L'immunothérapie, à la différence de la chimiothérapie et de la radiothérapie, arme le système immunitaire de l'organisme pour attaquer des cellules cancéreuses. Ces dernières années, elle a prouvé à être remarquablement couronné de succès à traiter la leucémie, le lymphome et d'autres cancers liquides, ou les cancers présents en liquide organiques.

Le traitement à cellule T de récepteur (CAR) chimérique d'antigène est un type de traitement dans lequel les lymphocytes T d'un patient - les cellules immunitaires les plus puissantes du fuselage - sont extraits et conçus pour identifier et détruire des cellules cancéreuses. Pourtant quand ils visent des tumeurs solides, les lymphocytes T modifiés peuvent également attaquer le tissu sain, menant à la toxicité, aux dégâts principaux d'organe et potentiellement même à la mort.

Une équipe de recherche d'EPFL, l'institut de Ludwig pour la cancérologie à l'université de Lausanne (UNIL), et le centre hospitalier universitaire de Lausanne (CHUV) ont développé une méthode à base de protéines neuve pour couper les cellules de T modifiées sur la commande - une sorte de filet de sécurité de secours pour les patients qui répondent mal à la demande de règlement. Le système de contrôle, connu sous le nom de STOP-CAR, a été vérifié et validé sur des souris infusées avec des cellules de cancer de la prostate. Sa découverte pourrait accélérer le développement clinique des traitements neufs de VÉHICULE qui ont été précédemment considérés trop risqués. L'équipe a publié sa recherche en biotechnologie de nature de tourillon.

Médicaments vivants

À un niveau de la base, le système de contrôle neuf fonctionne à peu près de la même façon que des techniques existantes. Des lymphocytes T sont pris du sang d'un patient alors génétiquement modifié de sorte que les récepteurs spéciaux - connus sous le nom de récepteurs chimériques d'antigène, ou véhicules - se développent sur leur surface. Ces récepteurs permettent à la cellule modifiée de déceler et gripper aux cellules cancéreuses. Un signe est alors produit instruisant la cellule attaquer.

C'est en ce point que la méthode neuve diffère. Utilisant le modèle de calcul de protéine, les chercheurs re-ont conçu le récepteur de sorte que le signe produit quand il grippe à un antigène de tumeur puisse être coupé, désactivant effectivement le lymphocyte T.

Le système de contrôle concerne administrer une molécule au patient comme un médicament indépendant. Le lymphocyte T contient des paires de protéines naturellement obligatoires qui diffusent l'information entre le récepteur et la structure intérieure du lymphocyte T. La molécule brise l'interaction entre ces protéines, perturbant de ce fait le signe et commutant effectivement hors de la cellule.
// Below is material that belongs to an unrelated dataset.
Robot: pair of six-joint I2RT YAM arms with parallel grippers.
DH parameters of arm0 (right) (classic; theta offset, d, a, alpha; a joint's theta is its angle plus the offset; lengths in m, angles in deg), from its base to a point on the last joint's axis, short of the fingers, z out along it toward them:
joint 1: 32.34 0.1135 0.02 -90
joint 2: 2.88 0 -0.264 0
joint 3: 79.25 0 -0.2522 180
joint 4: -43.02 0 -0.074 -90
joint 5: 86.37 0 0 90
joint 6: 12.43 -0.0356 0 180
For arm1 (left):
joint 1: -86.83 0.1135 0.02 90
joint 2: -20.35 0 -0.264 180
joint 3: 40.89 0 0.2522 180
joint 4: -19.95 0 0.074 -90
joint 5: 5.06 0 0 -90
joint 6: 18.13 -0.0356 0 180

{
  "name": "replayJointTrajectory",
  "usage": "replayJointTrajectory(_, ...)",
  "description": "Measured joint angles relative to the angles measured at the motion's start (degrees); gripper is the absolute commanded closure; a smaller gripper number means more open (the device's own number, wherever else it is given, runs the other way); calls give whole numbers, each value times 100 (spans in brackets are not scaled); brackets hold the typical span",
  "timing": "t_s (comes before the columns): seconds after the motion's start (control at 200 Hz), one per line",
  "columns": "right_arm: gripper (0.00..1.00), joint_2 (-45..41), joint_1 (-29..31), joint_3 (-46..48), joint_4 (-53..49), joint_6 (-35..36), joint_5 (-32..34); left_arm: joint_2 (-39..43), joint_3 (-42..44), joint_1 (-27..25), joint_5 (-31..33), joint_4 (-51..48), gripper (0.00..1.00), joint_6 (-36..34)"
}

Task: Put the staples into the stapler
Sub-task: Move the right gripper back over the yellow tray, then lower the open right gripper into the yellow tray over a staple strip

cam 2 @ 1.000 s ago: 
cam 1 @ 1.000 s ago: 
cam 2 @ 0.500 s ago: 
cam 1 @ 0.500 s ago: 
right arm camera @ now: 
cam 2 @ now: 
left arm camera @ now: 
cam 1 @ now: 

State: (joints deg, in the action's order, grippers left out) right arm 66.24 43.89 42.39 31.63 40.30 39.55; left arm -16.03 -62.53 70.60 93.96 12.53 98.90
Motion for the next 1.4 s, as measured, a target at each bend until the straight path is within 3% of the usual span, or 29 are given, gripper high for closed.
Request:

L'avantage réel de ce système est que nous pouvons commuter le lymphocyte T de retour en circuit de nouveau si nous cessons d'administrer la molécule. Il n'y a aucun besoin de détruire les lymphocytes T s'ils constituent un danger à la santé d'un patient. Le système nous laisse avec précision régler les effets de l'immunothérapie »

Bruno Correia, un des auteurs supérieurs du papier et d'un professeur adjoint de tenure-piste à l'institut de la bio-ingénierie, une partie de l'école d'EPFL du bureau d'études

Les avantages ne finissent pas là. Les observations ont prouvé que l'exposition prolongée aux antigènes peut entraîner l'épuisement à cellule T. Le changement des cellules leur donne hors circuit temporairement l'heure de poser et récupérer.

« Ce travail lui-même, et son potentiel, excite réellement, » dit George Coukos, directeur de la succursale de l'institut de Ludwig pour la cancérologie « mais je pense qu'elle est également illustrative des collaborations à quel point-orchestrées et multidisciplinaires peut fournir des découvertes scientifiques significatives. Fonctionnant avec EPFL et nos autres associés dans la région, nous espérons porter le traitement de STOP-CAR-T aussi rapidement que possible aux malades du cancer. »

Source:
Journal reference:

Giordano-Attianese, G., et al. (2020) A computationally designed chimeric antigen receptor provides a small-molecule safety switch for T-cell therapy. Nature Biotechnology. doi.org/10.1038/s41587-019-0403-9.